Pontifices James A. Powell

CRITICISM must balance on the knife-blade of theory. Even an ad hoc, "practical" criticism's clearest case, comparative judgement of two works, necessarily refers to a theoretical third: the "poem itself" cannot assure us simply that it is "a poem" without reference to the poetic community that subsumes it. And yet the history of criticism, so largely a tale of partial vision mated with partial blindness, appears to urge that the blade be dull. Judgement errs most wildly (if sometimes most interestingly) when fulcrate on a theory too rigorously defined, too strenuously applied. On the other hand, one rather hopes for great ardor in comment on contemporary work, if only for the provocation: it may date quickly, but its desiderations will stimulate immediate practice the more incisively.

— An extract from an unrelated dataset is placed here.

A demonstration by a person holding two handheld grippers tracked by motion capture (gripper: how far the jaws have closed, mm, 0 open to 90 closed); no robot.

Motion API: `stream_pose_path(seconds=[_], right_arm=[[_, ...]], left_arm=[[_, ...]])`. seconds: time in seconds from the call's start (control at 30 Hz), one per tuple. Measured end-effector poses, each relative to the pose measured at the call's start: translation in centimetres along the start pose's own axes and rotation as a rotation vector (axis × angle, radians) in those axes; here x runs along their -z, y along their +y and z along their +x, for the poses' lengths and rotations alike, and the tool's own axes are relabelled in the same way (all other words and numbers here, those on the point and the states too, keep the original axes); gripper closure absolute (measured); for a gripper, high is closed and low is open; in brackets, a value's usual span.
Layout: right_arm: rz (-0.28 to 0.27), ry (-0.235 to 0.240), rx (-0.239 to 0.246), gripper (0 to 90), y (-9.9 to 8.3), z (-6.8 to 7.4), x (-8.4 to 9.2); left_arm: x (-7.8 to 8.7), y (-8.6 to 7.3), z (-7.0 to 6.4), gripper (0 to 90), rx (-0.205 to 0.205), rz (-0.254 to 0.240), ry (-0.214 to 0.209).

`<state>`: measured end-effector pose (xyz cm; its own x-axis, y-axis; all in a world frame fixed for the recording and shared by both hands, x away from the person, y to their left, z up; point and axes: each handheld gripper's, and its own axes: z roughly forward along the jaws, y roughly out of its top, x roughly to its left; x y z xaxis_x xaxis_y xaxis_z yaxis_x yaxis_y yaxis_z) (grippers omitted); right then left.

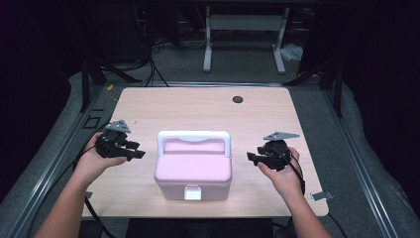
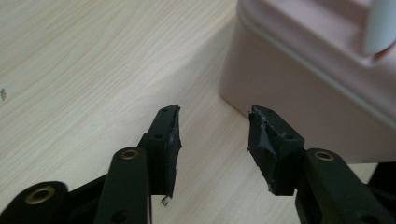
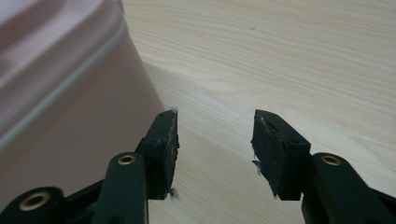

Quite possibly taking the monitory example of Yvor Winters' critical zealotry to heart, Robert Pinsky eschews theoretical vehemence in The Situation of Poetry, almost vehemently. Not that he invokes the sort of eclecticism Thomas Mann called "merely an excuse for loose tastes"; rather, he prefers to allow his criterion to arise, as a kind of aurea mediocritas, defined by the stylistically quite heterogeneous works he poses around it. Yet if "inclusiveness" and equanimity prove among his criticism's greatest virtues-still more his poetry's-perhaps the best measure of the interest his theoretical arguments arouse is the intensity with which one wishes he had explored them at greater length, formulated them more rigorously.

In his extraordinarily impressive central chapter, Pinsky alloys his volume's theoretical ...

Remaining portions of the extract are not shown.